Task to complete: Filter the listing below, keeping every line that holds "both".

::::::

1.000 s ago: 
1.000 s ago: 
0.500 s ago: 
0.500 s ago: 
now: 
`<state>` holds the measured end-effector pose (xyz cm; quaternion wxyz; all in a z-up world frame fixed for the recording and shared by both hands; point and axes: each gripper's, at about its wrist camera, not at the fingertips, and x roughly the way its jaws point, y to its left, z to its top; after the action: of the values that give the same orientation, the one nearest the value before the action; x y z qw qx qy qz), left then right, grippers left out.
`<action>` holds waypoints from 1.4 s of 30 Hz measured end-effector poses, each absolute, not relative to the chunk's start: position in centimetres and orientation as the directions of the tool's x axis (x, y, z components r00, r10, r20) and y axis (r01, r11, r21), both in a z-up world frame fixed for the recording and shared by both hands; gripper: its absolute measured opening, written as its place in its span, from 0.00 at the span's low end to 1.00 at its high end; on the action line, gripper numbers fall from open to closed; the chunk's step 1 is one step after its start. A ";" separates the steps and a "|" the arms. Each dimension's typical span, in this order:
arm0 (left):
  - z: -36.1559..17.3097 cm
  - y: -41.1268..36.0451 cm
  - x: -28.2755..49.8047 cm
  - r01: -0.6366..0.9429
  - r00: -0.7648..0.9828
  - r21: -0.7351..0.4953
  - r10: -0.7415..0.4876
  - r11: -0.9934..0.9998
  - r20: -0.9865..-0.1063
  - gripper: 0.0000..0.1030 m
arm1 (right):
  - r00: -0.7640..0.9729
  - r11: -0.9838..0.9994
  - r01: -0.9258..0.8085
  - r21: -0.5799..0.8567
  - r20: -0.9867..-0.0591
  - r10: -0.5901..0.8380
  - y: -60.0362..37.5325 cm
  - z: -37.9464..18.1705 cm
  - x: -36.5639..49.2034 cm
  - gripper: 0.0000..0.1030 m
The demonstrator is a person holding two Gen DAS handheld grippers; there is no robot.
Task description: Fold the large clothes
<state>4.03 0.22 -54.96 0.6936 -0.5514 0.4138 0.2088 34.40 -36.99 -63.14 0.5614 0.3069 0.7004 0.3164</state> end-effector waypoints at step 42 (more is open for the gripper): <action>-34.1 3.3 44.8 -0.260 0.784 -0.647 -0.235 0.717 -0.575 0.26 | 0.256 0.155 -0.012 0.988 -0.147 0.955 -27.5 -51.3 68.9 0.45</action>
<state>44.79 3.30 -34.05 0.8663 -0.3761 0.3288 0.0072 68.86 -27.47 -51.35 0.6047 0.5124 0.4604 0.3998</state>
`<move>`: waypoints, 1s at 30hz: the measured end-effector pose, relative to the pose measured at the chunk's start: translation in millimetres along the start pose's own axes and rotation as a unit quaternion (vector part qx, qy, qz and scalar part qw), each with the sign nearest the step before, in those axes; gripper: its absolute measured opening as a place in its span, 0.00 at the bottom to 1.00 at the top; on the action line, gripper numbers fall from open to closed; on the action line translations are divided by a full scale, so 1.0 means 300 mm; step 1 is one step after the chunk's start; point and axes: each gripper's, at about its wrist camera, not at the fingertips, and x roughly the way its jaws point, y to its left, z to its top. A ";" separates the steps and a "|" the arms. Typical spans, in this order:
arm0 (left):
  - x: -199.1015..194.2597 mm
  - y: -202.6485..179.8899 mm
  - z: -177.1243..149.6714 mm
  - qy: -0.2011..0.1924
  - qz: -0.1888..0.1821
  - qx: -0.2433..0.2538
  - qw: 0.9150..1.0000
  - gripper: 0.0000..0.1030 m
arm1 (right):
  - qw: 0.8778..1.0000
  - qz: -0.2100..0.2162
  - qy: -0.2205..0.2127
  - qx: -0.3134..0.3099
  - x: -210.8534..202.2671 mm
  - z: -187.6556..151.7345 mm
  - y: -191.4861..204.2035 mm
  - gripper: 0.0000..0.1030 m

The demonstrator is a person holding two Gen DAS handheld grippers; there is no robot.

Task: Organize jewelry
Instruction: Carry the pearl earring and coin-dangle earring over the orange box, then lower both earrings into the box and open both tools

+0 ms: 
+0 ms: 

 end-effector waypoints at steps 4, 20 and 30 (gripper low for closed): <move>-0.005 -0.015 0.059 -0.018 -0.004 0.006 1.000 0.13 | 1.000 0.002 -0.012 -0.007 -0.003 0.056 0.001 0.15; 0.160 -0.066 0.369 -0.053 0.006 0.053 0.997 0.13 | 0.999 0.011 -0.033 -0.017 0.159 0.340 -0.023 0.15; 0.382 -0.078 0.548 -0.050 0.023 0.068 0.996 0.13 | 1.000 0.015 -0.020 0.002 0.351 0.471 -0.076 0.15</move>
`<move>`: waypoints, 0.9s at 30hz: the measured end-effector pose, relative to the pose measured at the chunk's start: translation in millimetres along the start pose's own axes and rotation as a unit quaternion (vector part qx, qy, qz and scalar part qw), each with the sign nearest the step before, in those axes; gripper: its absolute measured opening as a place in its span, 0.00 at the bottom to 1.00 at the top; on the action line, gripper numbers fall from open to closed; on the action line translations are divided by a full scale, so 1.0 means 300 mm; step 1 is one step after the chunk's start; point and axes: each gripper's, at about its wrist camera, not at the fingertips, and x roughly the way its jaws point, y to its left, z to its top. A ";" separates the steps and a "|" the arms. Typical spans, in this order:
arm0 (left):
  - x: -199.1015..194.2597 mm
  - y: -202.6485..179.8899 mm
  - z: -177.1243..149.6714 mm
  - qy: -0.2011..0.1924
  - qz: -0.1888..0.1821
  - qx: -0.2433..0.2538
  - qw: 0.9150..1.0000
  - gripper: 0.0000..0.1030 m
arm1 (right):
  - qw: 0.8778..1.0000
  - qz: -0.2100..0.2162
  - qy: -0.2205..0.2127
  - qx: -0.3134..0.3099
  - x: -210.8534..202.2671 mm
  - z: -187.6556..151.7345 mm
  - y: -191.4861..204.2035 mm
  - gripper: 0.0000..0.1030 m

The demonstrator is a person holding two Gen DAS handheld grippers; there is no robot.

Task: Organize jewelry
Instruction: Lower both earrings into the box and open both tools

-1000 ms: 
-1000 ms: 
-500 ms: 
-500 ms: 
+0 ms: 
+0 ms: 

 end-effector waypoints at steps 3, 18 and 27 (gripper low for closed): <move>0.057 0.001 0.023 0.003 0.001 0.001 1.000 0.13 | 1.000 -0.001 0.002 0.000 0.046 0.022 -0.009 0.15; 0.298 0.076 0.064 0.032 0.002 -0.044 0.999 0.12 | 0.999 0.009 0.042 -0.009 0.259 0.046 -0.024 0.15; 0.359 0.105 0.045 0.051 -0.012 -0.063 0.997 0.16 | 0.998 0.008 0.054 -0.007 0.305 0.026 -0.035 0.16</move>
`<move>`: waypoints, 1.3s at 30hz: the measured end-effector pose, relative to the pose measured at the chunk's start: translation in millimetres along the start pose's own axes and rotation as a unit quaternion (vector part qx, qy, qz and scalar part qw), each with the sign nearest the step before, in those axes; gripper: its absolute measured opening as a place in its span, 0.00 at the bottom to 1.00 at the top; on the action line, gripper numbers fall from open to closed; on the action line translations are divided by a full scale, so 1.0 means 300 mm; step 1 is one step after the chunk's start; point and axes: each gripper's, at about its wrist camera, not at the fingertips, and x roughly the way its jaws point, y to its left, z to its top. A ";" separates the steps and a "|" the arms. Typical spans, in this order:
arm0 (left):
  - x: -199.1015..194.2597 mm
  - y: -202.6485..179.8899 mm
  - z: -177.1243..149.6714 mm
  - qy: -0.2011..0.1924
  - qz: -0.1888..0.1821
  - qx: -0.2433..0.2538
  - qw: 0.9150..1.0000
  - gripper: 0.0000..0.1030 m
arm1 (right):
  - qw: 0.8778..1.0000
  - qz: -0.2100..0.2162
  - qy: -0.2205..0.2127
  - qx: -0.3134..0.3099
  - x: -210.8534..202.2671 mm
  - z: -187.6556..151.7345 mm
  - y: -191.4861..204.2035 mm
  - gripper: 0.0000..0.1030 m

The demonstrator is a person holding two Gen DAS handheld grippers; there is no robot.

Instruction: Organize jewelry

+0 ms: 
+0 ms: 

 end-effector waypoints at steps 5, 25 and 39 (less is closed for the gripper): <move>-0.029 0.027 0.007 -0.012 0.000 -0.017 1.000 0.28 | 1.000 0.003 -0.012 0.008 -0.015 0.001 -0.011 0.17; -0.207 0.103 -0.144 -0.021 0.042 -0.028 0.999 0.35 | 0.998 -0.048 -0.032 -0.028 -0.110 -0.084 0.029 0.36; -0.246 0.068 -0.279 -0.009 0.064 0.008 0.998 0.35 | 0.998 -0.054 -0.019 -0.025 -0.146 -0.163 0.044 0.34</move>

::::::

Exercise response:
`<state>` holds the measured end-effector pose (xyz cm; quaternion wxyz; all in a z-up world frame fixed for the recording and shared by both hands; point and axes: each gripper's, at about its wrist camera, not at the fingertips, and x roughly the way its jaws point, y to its left, z to its top; after the action: of the values that give the same orientation, the one nearest the value before the action; x y z qw qx qy qz), left then right, grippers left out.
`<action>` holds waypoints from 1.4 s of 30 Hz measured end-effector poses, each absolute, not relative to the chunk's start: position in centimetres and orientation as the directions of the tool's x axis (x, y, z components r00, r10, r20) and y axis (r01, r11, r21), both in a z-up world frame fixed for the recording and shared by both hands; gripper: its absolute measured opening, written as its place in its span, from 0.00 at the span's low end to 1.00 at its high end; on the action line, gripper numbers fall from open to closed; the chunk's step 1 is one step after its start. A ";" separates the steps and a "|" the arms. Each dimension's typical span, in this order:
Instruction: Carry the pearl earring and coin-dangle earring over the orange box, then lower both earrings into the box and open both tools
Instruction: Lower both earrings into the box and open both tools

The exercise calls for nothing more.